Cependant, la Caisse n’a jamais pris la peine d’en informer l’employeur et s’est constamment abstenue de lui préciser la signification de la double numérotation utilisée, se satisfaisant de la mention manuscrite 'épicondylite droite’ dont l’ajout n’apparaît que sur la copie qu’elle produit d’un seul de ses courriers (lettre en date du 28 mars 2008 dossier N° 071218598).
Dans ces conditions, l’envoi postérieur à l’avis de clôture du 28 mars 2008 de la lettre en date du 3 avril 2008 informant la société X de la nécessité d’un délai complémentaire d’instruction pour 'attente de délai de consultation de l’assuré’ n’affecte pas seulement la régularité de la procédure d’instruction du dossier identifié sous le numéro 073218596 qui correspondrait à l’épicondylite gauche, mais bien la régularité de l’ensemble de la procédure d’instruction de la demande de reconnaissance de maladie professionnelle formulée le 18 décembre 2007 par Monsieur E F.
En effet, à réception du courrier du 3 avril 2008, l’employeur était en droit d’attendre un nouvel avis de clôture d’instruction pour être mis en mesure de prendre connaissance de l’ensemble du dossier, préalablement à la décision.
Dès lors, il s’avère que la Caisse Primaire d’Assurance Maladie d’Arras n’a pas respecté la procédure d’information prévue à l’article R.441-11 du code de la sécurité sociale.
En conséquence, il y a lieu de confirmer en toutes ses dispositions le jugement qui a déclaré inopposable à la société X la décision de la Caisse Primaire d’Assurance Maladie en date du 14 avril 2008 accordant sa prise en charge au titre de la législation relative aux risques professionnels de la maladie 'épicondylite bilatérale’ déclarée par Monsieur E F le 18 décembre 2007.
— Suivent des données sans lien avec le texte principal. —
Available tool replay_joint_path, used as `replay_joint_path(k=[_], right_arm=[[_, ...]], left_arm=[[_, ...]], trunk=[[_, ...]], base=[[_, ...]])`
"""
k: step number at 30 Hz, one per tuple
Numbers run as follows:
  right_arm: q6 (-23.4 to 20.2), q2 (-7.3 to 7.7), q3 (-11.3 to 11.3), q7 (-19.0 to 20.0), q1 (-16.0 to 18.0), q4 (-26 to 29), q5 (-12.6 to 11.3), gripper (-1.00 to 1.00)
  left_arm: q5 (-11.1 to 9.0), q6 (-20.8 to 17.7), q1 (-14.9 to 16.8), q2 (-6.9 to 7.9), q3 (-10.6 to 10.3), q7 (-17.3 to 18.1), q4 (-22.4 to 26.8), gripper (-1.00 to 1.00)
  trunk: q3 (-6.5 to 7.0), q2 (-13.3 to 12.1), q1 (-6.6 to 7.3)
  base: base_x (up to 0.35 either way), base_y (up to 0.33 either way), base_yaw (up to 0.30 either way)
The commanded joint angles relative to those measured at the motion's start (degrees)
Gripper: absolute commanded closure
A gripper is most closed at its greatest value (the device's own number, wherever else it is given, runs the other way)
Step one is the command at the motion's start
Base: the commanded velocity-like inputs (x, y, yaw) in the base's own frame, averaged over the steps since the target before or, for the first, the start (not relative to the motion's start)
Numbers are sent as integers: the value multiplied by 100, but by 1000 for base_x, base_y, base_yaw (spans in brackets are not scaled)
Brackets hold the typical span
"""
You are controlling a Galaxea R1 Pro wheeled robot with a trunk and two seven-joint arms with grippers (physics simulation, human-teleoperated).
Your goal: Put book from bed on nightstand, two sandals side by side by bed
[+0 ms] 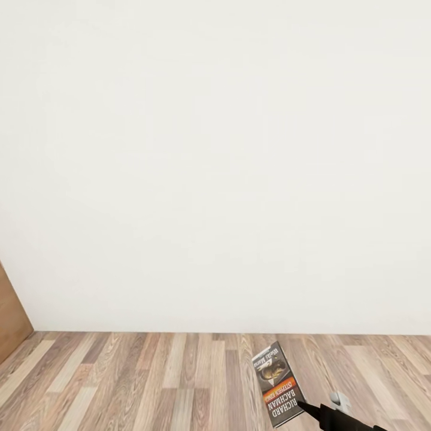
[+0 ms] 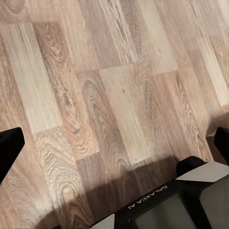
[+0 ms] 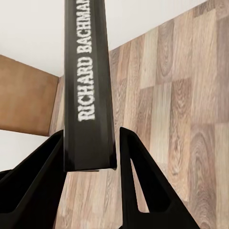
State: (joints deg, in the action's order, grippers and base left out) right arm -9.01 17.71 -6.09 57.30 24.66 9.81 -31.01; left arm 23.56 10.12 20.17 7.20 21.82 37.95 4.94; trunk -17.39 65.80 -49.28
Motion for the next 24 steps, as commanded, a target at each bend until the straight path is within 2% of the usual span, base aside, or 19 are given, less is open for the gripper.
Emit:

Sur les frais non compris dans les dépens
Au regard de l’équité, il y a lieu de ne pas laisser à la société X l’entière charge des frais non compris dans les dépens qu’elle a exposés en première instance et en cause d’appel et de condamner en conséquence la Caisse Primaire d’Assurance Maladie de l’Artois sur le fondement de l’article 700 du Code de Procédure Civile à lui payer la somme fixée au dispositif du présent arrêt.
DÉCISION
PAR CES MOTIFS, LA COUR,
Confirme le jugement déféré en toutes ses dispositions ;
Condamne la Caisse Primaire d’Assurance Maladie de l’Artois à payer à la société X la somme de 1000 € (mille euros) en application de l’article 700 du Code de Procédure Civile ;
Dit n’y avoir lieu au paiement du droit prévu à l’article R 144-10 du code de la sécurité sociale.